Deve ser a crise mais anunciada das últimas décadas. Tem, ao menos, duas leituras. Em um curto prazo, trata-se, como de acordo com a consultora Deloitte, de “evitar uma fuga”. Para isso, os bancos centrais do Japão, da Suíça, Canadá, Austrália, União Européia e o Federal Reserve norte-americano liberaram cerca de 400 bilhões de dólares em apenas uma semana. Com essa cifra, superior ao PIB argentino e quase a metade do brasileiro, não conseguiram acalmar os investidores e o sistema financeiro.

 

Em longo prazo, o que está em jogo é a sobrevivência do dólar como moeda de poupança, de câmbio e de refúgio. Em relação a isto, surgiram diversas interpretações, dos mais variados estilos. Os economistas e as autoridades das finanças globais atribuem as turbulências ao estouro da bolha do mercado imobiliário e de crédito estadunidense. Dois milhões de proprietários de casas estão a ponto de perder seus lares, especialmente no Arizona, na Califórnia e na Flórida, pois não conseguem suportar as novas condições impostas pelos bancos para o pagamento de suas dívidas.

 

Apesar disso, “é desconhecido o impacto real da crise”, segundo um das mais destacadas empresas novaiorquinas, a Graham Fisher. Os analistas tendem agora a observar as crises financeiras do passado para tentar compreender o que pode acontecer. Analisam, por exemplo, o colapso do índice Dow Jones em 1987 ou a turbulência causada pelos hedge funds em 1988. Outros asseguram que o preço das habitações em alguns estados dos EUA cairão como em 1929.

 

Que podem fazer os Estados Unidos? E a União Européia? De acordo com Paul Craig (ex-secretário-adjunto do Tesouro durante a administração Reagan), pouco ou nada.
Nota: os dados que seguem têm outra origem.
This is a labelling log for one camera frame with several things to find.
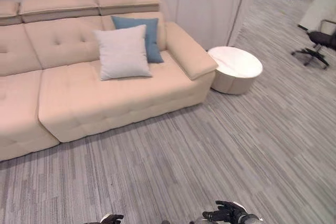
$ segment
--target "beige sofa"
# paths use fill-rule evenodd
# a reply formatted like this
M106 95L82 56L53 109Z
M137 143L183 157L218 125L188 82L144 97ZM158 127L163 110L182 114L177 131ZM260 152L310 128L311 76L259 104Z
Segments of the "beige sofa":
M203 102L217 64L159 0L0 2L0 160ZM159 18L152 78L100 81L93 30L110 15Z

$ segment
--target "throw pillow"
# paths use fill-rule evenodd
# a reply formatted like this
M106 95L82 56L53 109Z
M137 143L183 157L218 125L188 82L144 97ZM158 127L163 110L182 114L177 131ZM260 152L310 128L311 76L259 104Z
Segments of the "throw pillow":
M130 28L139 25L146 25L146 51L147 61L150 63L161 63L163 59L156 43L158 33L158 18L123 18L112 16L112 20L116 29Z
M94 31L99 43L100 79L152 76L146 58L146 25Z

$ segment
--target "black office chair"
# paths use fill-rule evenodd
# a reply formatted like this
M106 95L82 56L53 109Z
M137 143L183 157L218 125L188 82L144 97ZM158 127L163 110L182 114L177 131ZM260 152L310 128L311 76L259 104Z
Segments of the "black office chair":
M304 63L305 66L307 66L313 60L313 58L317 58L318 60L322 61L325 64L325 67L323 69L327 69L329 64L324 59L324 55L320 54L319 51L321 50L323 46L336 50L336 29L332 35L322 33L321 29L322 29L323 23L331 23L331 24L336 25L336 22L324 19L321 21L318 31L311 31L307 33L309 36L309 39L315 43L315 46L314 46L314 48L316 49L315 51L309 48L305 48L303 50L298 50L298 51L294 51L291 53L293 56L297 52L310 55L311 56L310 59Z

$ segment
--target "sofa armrest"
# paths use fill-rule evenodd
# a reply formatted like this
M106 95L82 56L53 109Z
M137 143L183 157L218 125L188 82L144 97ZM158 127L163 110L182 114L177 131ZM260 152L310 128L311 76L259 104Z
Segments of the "sofa armrest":
M191 79L214 71L218 65L178 24L166 23L167 49Z

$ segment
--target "black glove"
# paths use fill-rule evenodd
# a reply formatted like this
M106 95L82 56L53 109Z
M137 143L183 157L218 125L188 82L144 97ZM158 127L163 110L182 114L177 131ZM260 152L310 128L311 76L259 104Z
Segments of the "black glove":
M210 221L224 221L230 222L231 224L238 224L239 218L241 216L247 215L245 208L239 206L234 202L229 201L216 201L218 206L218 211L213 212L203 212L203 217Z

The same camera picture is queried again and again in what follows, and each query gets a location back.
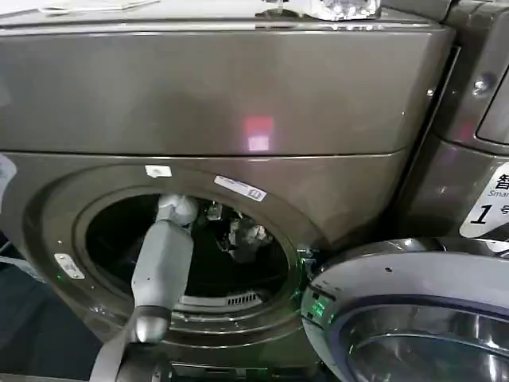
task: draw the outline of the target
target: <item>barcode sticker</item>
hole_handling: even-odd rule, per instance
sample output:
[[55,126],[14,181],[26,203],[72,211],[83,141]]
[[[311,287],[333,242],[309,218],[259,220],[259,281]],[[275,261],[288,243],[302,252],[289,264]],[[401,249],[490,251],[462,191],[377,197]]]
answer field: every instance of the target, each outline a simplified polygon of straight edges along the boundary
[[257,189],[252,185],[247,185],[246,183],[242,183],[241,181],[234,181],[227,177],[217,176],[214,179],[214,183],[224,187],[225,189],[229,189],[234,193],[239,193],[240,195],[244,195],[245,197],[249,197],[253,201],[263,201],[266,197],[267,193],[262,191],[261,189]]

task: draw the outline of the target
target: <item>green led light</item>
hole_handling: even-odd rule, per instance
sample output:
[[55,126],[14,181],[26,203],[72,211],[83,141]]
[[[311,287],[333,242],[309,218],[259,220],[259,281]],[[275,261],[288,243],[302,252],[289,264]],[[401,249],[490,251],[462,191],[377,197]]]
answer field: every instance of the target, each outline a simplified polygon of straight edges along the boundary
[[323,316],[324,315],[324,306],[321,305],[319,302],[315,302],[313,306],[311,306],[311,310],[314,312],[316,316]]

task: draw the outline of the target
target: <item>washing machine top panel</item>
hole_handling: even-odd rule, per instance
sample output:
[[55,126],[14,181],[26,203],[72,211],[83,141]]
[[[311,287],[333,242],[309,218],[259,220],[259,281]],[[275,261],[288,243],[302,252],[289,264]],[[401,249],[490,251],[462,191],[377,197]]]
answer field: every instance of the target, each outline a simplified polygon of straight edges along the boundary
[[356,248],[306,290],[305,332],[342,381],[504,380],[508,251],[465,239]]
[[340,23],[148,9],[2,19],[0,150],[391,153],[413,142],[452,37],[389,11]]

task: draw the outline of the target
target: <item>washing machine door opening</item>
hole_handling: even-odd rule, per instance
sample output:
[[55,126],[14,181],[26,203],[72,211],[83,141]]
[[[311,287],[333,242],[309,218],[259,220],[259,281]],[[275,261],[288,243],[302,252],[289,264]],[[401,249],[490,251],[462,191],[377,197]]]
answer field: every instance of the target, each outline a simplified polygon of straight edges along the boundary
[[[159,195],[118,201],[98,213],[86,234],[91,261],[110,283],[130,294],[144,235],[157,214]],[[178,310],[226,313],[269,302],[289,272],[286,254],[266,228],[226,205],[197,199],[192,224],[192,266]]]

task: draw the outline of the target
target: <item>white sticker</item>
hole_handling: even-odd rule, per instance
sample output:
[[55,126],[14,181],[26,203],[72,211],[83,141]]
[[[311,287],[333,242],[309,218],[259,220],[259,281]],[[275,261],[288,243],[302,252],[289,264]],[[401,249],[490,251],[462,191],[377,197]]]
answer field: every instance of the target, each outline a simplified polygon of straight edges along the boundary
[[488,247],[495,253],[509,251],[509,243],[507,241],[486,240],[486,239],[477,239],[477,241],[485,243],[486,247]]
[[249,197],[254,201],[262,201],[267,195],[267,193],[261,189],[257,189],[252,185],[247,185],[241,181],[233,181],[227,177],[217,176],[216,179],[214,179],[214,183],[224,187],[225,189],[229,189],[234,193],[239,193],[240,195]]
[[501,165],[484,187],[460,227],[464,237],[479,237],[509,223],[509,162]]
[[60,268],[69,276],[71,279],[83,280],[85,278],[84,273],[78,268],[74,260],[67,253],[56,253],[55,260],[60,265]]
[[2,213],[3,194],[14,175],[16,175],[16,166],[10,159],[0,154],[0,213]]
[[160,166],[160,165],[146,165],[145,166],[146,174],[149,177],[171,177],[172,169],[169,166]]

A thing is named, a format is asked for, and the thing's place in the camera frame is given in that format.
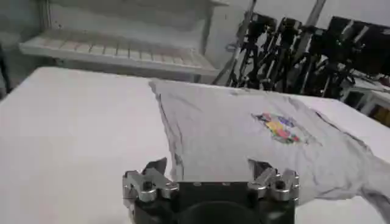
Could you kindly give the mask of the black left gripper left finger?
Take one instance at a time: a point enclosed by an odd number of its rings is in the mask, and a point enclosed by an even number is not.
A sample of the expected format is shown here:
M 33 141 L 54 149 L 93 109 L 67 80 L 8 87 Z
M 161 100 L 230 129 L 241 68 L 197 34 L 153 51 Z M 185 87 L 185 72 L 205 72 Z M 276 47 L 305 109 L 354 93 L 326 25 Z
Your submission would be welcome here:
M 138 172 L 129 170 L 122 176 L 122 199 L 124 206 L 131 209 L 137 201 L 153 203 L 159 198 L 173 199 L 179 191 L 179 184 L 165 177 L 167 158 L 150 161 Z

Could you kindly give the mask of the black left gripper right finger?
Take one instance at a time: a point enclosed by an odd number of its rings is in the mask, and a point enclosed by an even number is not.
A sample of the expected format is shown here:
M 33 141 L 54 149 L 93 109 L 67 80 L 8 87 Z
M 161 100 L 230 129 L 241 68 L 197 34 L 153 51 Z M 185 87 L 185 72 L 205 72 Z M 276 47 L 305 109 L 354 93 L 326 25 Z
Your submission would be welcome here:
M 248 160 L 253 180 L 248 188 L 257 193 L 258 199 L 271 198 L 275 201 L 298 203 L 300 180 L 296 171 L 285 169 L 282 173 L 265 161 Z

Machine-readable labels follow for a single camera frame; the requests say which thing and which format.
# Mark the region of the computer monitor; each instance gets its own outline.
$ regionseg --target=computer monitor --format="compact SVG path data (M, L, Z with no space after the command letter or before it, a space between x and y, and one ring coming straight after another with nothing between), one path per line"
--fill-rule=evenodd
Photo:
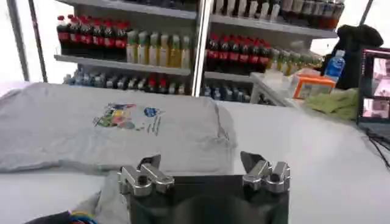
M357 122L390 123L390 49L363 49Z

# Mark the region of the black cable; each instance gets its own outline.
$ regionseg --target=black cable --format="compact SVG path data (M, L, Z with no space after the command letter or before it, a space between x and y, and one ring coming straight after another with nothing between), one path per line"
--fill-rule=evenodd
M375 136L373 136L371 133L370 133L370 130L366 130L366 135L368 137L368 139L370 140L370 142L375 146L375 148L377 149L378 153L380 154L380 157L382 158L383 162L385 163L385 166L388 170L390 170L390 164L389 164L389 161L386 159L386 157L384 156L384 154L382 153L382 151L379 149L378 144L380 144L381 146L383 146L385 149L389 150L389 147L385 146L383 143L382 143L382 140L376 138Z

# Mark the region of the store shelf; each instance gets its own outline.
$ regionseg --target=store shelf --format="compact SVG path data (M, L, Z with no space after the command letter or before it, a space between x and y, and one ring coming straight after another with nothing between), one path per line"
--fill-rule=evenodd
M110 61L110 60L101 60L101 59L93 59L93 58L83 58L83 57L75 57L69 55L54 55L54 58L57 61L66 61L66 62L79 63L82 65L100 66L106 68L119 68L119 69L128 69L128 70L143 71L143 72L157 72L157 73L172 74L172 75L189 75L191 73L191 70L189 69L166 68L160 66L141 65L141 64L133 64L133 63L120 62L120 61Z
M140 12L154 15L170 16L183 19L195 19L196 12L167 9L152 5L136 4L132 2L116 1L116 0L58 0L69 5L80 4L102 7L107 9L118 9L131 12Z
M235 74L220 73L220 72L205 71L205 78L221 79L221 80L228 80L234 82L248 82L248 83L253 82L252 78L247 75L235 75Z
M284 33L296 33L312 36L313 38L336 38L337 33L330 30L319 30L307 27L294 26L282 21L272 23L260 19L235 18L230 16L212 15L211 21L214 23L230 24L236 26L252 27L264 30L273 30Z

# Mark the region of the green cloth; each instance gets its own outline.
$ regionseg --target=green cloth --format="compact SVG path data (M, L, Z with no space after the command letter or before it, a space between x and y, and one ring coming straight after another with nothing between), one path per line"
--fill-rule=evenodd
M354 120L358 109L358 90L348 89L338 93L309 97L305 100L305 105L329 116Z

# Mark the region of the folded t-shirt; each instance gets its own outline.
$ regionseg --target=folded t-shirt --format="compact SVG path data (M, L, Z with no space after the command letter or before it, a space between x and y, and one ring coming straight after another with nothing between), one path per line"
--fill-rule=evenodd
M0 172L102 172L161 154L172 175L224 174L236 146L228 116L205 97L36 83L0 99Z
O Federal Reserve, que outrora poderia abaixar suas taxas de juros para confrontar a situação, não pode se mover facilmente pois não depende só dele, mas também da China. Suas reservas são de 1,2 trilhões de dólares. A China têm três vezes mais reservas que os doze países da zona do Euro. Se decidisse se livrar dos 900 bilhões que possui em bônus do Tesouro estadunidense, o dólar sofreria uma forte e repentina desvalorização, mais aguda do que a que vem sofrendo nos últimos anos. Outros países fariam o mesmo, o que levaria o dólar a deixar de funcionar como “moeda universal”.

 

Diferentemente de abalos anteriores, como o Tequila de 1995, a crise asiática de 1997, a crise russa de 1998 ou a argentina de 2001, esta teve seu epicentro no coração do sistema. É lá onde se deve buscar as razões da situação em curso. A superpotência chegou a seu apogeu entre 1945 e 1970. Na década de 1950, 60% da produção mundial se localizava nos Estados Unidos. Hoje, apenas 20%. Quase 50% dos bônus do Tesouro estão em mãos estrangeiras. É uma país dependente, que desde 1970 consome mais do que produz.

 

O capitalismo financeiro, tendência que nasceu no início da década de 1970, é a causa da desestabilização permanente que vivemos. A relação entre ativos financeiros e a produção disparou de 109% em 1980 a 316% em 2005, alcançando 303% na zona do Euro – cujo crescimento relativo foi o maior registrado – e 405% nos Estados Unidos. O mundo financeiro já não está mais centrado nos empréstimos a longo prazo mas sim em transações, o que eleva consideravelmente o risco. E as possibilidades de se enriquecer instantaneamente. A quantidade de hedge funds cresceu de 610 em 1990 a 9.575 no primeiro semestre deste ano.

 

De acordo com Martin Wolf, em seu artigo no Financial Times de 28 de julho, “em todo o mundo ocorreu uma considerável migração da renda do trabalho ao capital”. Em bom português, trata-se da especulação financeira mediante a qual as elites “se sentem com o direito de ganhar múltiplos dos salários de seus empregados”. Aponta que esta mutação sem precedentes do capitalismo está criando novas elites dedicadas a ganhar bilhões em pouco tempo. Immanuel Wallerstein e a escola dos sistemas-mundo sustentam, em suas observações de longa duração, que esta mutação é parte do período de declínio do capitalismo e da superpotência.

 

Não que a China queira ultrapassá-la. Isso já fez, e outros países – como a Índia – estão prestes a fazer o mesmo enquanto potência produtiva. O que estamos vivendo agora são as conseqüências financeiras de uma mudança que acontece a passos lentos - como acontece com mudanças reais – há quatro décadas. O colapso do poder da superpotência é somente questão de tempo. A pergunta não é quando ocorrerá, algo muito difícil de prognosticar, mas sim como. Ou seja, se será um pouso forçado ou uma tragédia em escala planetária.

 

Para os países da América Latina, é urgente tomar medidas defensivas que não podem ser outras senão a integração regional e a desconexão do cassino financeiro global. No Brasil, a atual turbulência provocou a saída de 16 bilhões de dólares entre maio e agosto. Para dar outro exemplo, a Petrobras teve uma redução de valor de 38 bilhões de dólares.

 

A anunciada criação de um mecanismo entre Brasil e Argentina que permitirá o comércio em suas próprias moedas, e não em dólares, pode ser um passo importante para a criação de uma moeda regional. Mas haverá tempo e vontade política para evitar que a derrocada da superpotência arraste toda a região?

  

 

Raúl Zibechi é jornalista uruguaio.

 

Publicado originalmente pela ALAI.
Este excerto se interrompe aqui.